-- REQUIRED WORK --
From the records that follow, copy every line in which "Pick" appears.

*** Block opens ***

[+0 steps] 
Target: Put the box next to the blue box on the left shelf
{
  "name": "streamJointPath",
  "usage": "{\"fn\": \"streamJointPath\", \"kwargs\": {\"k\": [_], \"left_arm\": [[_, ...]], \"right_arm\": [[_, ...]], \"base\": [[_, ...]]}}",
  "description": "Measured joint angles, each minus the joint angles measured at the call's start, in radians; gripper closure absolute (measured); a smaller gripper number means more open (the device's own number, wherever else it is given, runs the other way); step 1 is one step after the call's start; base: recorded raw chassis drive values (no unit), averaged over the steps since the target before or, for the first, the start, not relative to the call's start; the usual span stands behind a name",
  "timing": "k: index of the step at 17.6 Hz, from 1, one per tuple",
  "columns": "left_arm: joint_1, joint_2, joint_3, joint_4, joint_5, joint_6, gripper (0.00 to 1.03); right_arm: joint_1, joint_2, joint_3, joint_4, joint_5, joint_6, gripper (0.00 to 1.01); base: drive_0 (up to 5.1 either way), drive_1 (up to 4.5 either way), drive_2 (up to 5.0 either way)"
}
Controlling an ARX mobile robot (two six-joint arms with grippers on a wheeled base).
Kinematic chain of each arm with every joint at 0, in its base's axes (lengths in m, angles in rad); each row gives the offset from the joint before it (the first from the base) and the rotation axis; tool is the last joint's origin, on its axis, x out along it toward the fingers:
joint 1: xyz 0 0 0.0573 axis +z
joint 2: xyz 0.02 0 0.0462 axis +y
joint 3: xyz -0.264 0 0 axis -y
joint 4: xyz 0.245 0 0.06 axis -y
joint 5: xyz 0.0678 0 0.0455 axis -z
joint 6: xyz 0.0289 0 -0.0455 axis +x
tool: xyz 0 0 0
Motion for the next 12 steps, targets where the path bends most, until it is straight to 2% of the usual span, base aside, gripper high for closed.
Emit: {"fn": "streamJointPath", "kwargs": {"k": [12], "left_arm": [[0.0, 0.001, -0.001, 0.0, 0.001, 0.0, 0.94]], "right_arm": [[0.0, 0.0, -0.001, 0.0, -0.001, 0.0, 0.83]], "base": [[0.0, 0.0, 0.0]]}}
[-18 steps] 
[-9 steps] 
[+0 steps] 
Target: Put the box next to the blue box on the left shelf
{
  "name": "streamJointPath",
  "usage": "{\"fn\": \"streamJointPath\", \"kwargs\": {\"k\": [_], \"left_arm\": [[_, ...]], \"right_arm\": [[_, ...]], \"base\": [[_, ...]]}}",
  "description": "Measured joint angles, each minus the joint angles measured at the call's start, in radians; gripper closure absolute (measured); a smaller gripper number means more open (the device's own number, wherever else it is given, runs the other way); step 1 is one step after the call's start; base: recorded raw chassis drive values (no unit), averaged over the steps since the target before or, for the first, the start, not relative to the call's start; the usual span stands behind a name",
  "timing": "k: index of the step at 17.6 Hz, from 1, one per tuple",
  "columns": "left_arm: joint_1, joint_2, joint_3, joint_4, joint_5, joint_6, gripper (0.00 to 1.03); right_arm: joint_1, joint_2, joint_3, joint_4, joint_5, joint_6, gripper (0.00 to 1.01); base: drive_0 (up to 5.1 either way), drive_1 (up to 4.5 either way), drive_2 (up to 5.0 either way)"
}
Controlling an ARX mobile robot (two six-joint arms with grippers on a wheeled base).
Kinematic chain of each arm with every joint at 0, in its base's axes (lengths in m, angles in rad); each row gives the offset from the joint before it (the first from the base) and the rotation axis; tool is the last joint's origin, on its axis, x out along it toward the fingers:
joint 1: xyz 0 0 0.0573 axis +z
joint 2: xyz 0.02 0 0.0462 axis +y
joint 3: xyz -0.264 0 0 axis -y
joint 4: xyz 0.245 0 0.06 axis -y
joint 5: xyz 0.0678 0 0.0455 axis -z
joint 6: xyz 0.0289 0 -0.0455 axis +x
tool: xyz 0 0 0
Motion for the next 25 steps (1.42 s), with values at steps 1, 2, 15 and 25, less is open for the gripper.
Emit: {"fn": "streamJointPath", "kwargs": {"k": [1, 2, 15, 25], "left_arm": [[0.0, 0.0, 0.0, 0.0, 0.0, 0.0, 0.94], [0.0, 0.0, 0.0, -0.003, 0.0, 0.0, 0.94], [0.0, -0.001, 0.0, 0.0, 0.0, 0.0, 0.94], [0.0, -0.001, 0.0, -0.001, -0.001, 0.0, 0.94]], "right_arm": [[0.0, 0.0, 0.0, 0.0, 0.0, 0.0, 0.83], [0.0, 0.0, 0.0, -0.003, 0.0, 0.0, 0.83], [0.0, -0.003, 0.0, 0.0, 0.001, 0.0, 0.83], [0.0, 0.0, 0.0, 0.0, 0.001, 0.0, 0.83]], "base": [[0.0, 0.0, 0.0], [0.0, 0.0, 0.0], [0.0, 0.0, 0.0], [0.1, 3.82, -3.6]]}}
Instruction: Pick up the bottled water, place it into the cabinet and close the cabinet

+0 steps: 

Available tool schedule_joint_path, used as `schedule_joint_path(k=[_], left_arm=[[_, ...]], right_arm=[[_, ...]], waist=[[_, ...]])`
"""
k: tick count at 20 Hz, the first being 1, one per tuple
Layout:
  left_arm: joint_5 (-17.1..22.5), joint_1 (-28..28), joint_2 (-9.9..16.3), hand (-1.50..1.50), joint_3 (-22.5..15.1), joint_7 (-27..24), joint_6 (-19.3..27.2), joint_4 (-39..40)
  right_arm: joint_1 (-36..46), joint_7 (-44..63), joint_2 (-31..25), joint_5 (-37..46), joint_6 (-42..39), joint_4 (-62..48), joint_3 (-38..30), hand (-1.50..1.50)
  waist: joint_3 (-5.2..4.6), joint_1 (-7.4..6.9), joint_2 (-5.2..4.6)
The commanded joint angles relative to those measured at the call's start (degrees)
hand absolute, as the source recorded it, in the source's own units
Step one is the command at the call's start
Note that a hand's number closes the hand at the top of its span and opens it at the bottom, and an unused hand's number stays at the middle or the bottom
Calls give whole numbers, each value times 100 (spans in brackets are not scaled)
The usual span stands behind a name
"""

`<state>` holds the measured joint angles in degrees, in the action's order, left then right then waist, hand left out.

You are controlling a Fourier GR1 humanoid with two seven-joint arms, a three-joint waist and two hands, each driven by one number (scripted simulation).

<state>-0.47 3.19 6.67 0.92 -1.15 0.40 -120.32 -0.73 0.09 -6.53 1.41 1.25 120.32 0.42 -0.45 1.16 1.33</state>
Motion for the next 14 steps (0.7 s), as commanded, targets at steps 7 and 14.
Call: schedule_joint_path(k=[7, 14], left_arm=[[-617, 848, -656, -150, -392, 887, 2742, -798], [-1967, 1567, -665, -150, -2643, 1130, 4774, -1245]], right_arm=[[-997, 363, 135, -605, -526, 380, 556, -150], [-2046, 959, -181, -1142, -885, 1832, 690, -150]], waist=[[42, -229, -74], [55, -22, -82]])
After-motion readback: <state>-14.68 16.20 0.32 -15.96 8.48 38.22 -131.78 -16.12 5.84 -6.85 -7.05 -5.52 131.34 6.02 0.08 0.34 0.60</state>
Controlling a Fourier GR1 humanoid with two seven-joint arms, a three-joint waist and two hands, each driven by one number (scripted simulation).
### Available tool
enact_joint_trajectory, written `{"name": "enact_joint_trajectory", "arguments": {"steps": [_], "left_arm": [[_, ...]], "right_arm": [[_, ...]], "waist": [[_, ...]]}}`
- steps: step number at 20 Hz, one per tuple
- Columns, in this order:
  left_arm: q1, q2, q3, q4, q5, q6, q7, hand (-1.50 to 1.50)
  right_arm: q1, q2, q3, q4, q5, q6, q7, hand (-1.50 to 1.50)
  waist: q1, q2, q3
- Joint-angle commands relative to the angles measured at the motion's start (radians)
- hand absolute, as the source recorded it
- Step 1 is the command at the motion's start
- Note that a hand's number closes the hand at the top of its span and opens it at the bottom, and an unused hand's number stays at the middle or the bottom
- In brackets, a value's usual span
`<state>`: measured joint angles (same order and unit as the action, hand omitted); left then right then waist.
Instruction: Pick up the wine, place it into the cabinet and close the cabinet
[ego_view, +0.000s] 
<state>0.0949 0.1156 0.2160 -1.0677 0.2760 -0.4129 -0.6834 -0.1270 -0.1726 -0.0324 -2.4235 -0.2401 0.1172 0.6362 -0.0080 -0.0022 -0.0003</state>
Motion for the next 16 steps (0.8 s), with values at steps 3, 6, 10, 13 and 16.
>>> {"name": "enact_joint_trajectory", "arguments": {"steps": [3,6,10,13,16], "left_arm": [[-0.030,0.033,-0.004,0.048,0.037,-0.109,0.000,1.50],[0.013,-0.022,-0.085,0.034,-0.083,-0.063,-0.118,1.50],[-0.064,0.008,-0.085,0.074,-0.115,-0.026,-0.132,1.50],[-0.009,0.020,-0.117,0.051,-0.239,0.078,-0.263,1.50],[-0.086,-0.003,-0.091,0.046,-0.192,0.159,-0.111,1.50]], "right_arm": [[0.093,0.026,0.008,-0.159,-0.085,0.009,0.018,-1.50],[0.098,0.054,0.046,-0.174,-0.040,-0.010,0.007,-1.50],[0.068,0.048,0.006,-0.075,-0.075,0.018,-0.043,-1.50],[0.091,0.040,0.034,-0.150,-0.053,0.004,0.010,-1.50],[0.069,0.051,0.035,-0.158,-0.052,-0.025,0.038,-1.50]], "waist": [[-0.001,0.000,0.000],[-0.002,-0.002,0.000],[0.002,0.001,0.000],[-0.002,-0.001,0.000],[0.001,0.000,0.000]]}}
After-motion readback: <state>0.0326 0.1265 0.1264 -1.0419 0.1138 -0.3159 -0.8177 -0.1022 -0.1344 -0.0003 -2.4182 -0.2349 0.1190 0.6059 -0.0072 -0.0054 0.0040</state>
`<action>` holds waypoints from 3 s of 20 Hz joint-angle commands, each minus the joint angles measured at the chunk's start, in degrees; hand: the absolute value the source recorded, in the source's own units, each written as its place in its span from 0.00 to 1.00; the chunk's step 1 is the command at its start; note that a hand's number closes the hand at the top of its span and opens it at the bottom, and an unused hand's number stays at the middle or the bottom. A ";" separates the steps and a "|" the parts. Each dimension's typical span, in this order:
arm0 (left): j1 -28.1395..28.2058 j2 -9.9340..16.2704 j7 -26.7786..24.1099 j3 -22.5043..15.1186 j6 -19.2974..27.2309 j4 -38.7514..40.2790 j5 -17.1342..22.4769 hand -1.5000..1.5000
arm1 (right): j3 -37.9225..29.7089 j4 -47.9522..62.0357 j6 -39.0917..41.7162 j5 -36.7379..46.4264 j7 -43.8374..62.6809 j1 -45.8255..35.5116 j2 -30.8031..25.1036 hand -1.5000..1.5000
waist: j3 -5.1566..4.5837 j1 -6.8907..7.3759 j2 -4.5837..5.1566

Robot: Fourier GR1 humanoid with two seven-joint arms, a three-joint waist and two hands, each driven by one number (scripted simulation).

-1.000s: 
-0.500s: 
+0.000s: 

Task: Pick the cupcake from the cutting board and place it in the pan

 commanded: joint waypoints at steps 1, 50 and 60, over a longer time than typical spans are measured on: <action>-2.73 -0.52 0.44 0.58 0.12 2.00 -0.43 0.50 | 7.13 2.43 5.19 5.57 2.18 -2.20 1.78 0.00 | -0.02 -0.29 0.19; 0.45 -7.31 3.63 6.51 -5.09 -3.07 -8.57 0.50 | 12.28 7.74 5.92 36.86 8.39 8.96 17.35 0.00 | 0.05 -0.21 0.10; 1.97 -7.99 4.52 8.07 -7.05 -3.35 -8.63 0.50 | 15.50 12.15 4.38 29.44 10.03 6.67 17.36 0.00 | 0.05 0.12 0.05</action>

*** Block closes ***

-- RESPONSE AREA --
Instruction: Pick up the bottled water, place it into the cabinet and close the cabinet
Instruction: Pick up the wine, place it into the cabinet and close the cabinet
Task: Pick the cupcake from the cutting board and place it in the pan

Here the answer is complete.